Show HN: App Academy Open – Free Online Coding Bootcamp - CesareBorgia
Https://Open.appacademy.io
======
CesareBorgia
Hey all! We launched App Academy on HN 6 years ago
([https://news.ycombinator.com/item?id=4505752](https://news.ycombinator.com/item?id=4505752)),
and since then a lot’s happened. We’ve graduated and placed thousands of folks
as engineers and actually placed more people as software engineers at Google
(30 vs 22) than UC Berkeley has since 2016! Today, we are fulfilling a dream
that I’ve had for some time: to put the whole curriculum online, for free.
We’ve built a learning platform around it and we’re really excited to give
people a taste (or the whole thing!) of the curriculum to help you understand
what we’re about.

------
yeezusswims
As an App Academy alumnus who tells everyone code-curious I meet to check out
App Academy, thank you!
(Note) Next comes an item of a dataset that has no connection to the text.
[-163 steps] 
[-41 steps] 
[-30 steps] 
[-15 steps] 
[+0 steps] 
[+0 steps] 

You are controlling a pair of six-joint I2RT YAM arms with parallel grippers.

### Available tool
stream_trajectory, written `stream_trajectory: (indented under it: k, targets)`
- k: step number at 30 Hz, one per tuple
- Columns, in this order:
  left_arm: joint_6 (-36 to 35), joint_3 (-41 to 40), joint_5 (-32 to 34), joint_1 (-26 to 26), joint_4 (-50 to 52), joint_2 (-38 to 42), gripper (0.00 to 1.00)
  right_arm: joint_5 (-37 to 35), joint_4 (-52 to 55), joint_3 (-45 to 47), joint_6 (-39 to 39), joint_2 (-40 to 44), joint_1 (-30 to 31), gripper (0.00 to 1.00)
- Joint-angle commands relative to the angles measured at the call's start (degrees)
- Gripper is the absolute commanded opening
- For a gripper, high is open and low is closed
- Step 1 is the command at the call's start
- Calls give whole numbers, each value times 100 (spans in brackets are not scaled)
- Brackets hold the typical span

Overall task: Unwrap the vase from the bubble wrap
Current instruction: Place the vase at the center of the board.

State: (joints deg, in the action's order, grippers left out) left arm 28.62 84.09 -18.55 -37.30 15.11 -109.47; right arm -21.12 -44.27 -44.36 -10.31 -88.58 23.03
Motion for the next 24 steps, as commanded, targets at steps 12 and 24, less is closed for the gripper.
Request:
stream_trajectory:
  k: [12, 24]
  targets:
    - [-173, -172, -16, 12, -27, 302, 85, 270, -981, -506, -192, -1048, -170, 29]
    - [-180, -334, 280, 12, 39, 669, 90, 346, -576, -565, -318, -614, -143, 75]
This is amazing news. It's a big step toward making
software engineering even more accessible. App Academy 100% changed my life
and the lives of a couple of my coworkers. Seriously can't thank Kush, Ned,
Daniel, Chase, and the whole a/A team enough.

------
dallashall
Awesome to have another free resource to point people to when they tell me
they want to switch careers to become a programmer.

Does it make sense to show this to a total newbie, or should I point them to
something like codecademy to get their feet wet?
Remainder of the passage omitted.